In what is sadly fairly typical of Canadians, we tend to value what we have here less than what is happening somewhere else, in the world of sports that means looking south to the United States.
Everything in sports in the U.S. of course tends to be blown up to be spectacles that are often less about the sport, and are more about the hype, and that is certainly the case with ‘March Madness’.
It makes sense stateside to get caught up in the chase to be the national basketball college champion, but why we in Canada get dragged into the interest is far less clear to me. I am sure at times there are highly touted Canadian players on some of the teams to follow, but in a broader sense it is college basketball in a foreign country.
Meanwhile in Canada the championship weekend comes, and goes with so little fanfare it is all but invisible.
This year the mens’ final held the promise of being something quite interesting with the University of Calgary looking to repeat as champions against perennial powerhouse Carleton. Of course not every interesting storyline plays out to be exciting, and this final was not. The Dinos were never really in the game as the Ravens rolled to an 83-49 score. The game was disappointing, but as the Canadian championship was one I tuned into, albeit by the second half I was reading keeping only a sort of half eye on the game.
Still there was an interesting story in that the crown was the 14th in 17 years for Carleton. It was also the Ravens’ eighth W.P. McGee Trophy of the last nine-years. If that was a string stateside it would have made national headlines.
The McMaster Marauders upset top-seed Laval Rouge et Or 70-58 to capture the U Sports women’s basketball title.
The Ottawa Gee-Gees won bronze coming back from a 19-point first-half deficit to beat the Saskatchewan Huskies 63-62.
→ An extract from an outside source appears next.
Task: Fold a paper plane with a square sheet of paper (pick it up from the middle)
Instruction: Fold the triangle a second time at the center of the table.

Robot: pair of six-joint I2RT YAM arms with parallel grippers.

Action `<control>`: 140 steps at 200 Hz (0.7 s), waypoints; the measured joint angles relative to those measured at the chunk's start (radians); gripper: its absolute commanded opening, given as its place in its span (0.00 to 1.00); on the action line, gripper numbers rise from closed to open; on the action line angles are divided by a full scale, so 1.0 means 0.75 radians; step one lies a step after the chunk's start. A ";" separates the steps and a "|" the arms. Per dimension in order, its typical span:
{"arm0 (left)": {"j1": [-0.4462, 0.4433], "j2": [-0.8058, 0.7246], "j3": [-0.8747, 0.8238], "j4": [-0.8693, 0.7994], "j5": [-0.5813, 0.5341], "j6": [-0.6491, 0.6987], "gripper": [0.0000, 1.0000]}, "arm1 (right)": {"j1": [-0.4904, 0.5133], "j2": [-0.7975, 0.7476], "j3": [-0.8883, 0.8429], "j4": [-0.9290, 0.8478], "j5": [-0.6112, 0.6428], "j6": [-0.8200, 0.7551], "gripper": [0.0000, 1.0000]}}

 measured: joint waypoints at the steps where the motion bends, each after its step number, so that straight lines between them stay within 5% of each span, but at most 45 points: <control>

While the mens’ final Sunday was not exactly one to create memories, unless you are a big Carleton fan, I was interested at least to get a better look at who was graduating from the best programs in the sport in Canada. The graduating players this year have a new opportunity ahead, at least for some of them I expect.
The fledgling Canadian Elite Basketball League is set to tip off in early May, and the six-team loop has a Canadian content rule – think how the Canadian Football League operates in terms of Canadian players, only for basketball. That will mean the new teams, including the Saskatchewan Rattlers based in Saskatoon, will need to draft and recruit Canadian players, most coming for the college system in this country.
The CEBL recently announced it will be holding its 2019 Entry Draft Reveal on March 23. Invitees will be present to witness top Canadian and international basketball players get announced into the CEBL through a reveal event that will unveil the picks made March 16 by the league’s teams during the closed door CEBL Entry Draft. The invite-only event, which will be held at the Art Gallery of Hamilton, will also be live streamed internationally on CEBL.tv.
The draft will go 13 rounds as teams look to stock their rosters which must include seven Canadians.
It is the Canadian content that has me most intrigued for the new league, and that has the Rattler home opener May 9, marked on my calendar as an event that I want to make it to.